Problem description> Could you copy the whole listing below exactly as written?

Recorded data>
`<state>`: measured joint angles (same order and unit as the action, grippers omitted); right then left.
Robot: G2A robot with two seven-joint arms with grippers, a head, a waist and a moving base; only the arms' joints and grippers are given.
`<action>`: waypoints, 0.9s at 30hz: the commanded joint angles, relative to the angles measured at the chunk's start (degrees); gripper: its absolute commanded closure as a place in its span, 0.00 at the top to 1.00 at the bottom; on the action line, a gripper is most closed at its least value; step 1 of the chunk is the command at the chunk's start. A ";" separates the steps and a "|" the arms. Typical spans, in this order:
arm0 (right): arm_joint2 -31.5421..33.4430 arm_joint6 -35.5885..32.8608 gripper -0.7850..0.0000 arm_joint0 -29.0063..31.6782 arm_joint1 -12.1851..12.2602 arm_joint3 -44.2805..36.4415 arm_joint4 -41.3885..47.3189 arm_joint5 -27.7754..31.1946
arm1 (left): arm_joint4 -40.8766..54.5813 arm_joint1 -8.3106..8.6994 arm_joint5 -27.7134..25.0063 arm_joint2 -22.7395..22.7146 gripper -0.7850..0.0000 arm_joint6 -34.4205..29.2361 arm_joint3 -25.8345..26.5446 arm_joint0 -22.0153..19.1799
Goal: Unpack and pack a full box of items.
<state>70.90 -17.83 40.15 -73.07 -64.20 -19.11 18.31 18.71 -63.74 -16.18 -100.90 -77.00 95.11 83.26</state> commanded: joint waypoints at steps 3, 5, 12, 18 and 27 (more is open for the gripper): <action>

Answer box>
`<state>`: measured joint angles (same order and unit as the action, grippers omitted); right then left.
Robot: G2A robot with two seven-joint arms with grippers, a head, a waist and a moving base; only the arms' joints and grippers are given.
`<action>`: waypoints, 0.9s at 30hz: the commanded joint angles, relative to the angles measured at the chunk's start (degrees); gripper: its absolute commanded closure as a place in its span, 0.00 at the top to 1.00 at the bottom; on the action line, a gripper is most closed at its least value; step 1 of the chunk is the command at the chunk's start. A ";" separates the steps and a "|" the arms. Typical spans, in this order:
arm0 (right): arm_joint2 -31.5421..33.4430 arm_joint6 -35.5885..32.8608 gripper -0.7850..0.0000 arm_joint0 -29.0063..31.6782 arm_joint1 -12.1851..12.2602 arm_joint3 -44.2805..36.4415 arm_joint4 -41.3885..47.3189 arm_joint5 -27.7754..31.1946
arm1 (left): arm_joint4 -40.8766..54.5813 arm_joint1 -8.3106..8.6994 arm_joint5 -27.7134..25.0063 arm_joint2 -22.7395..22.7146 gripper -0.7850..0.0000 arm_joint6 -34.4205..29.2361 arm_joint3 -25.8345..26.5446 arm_joint0 -22.0153..19.1799
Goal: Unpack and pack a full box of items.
<state>70.90 -17.83 40.15 -73.07 -64.20 -19.11 18.31 18.71 -63.74 -16.18 -100.90 -77.00 95.11 83.26</state> commanded: joint waypoints at steps 3, 5, 12, 18 and 27 (more is open for the gripper): <action>

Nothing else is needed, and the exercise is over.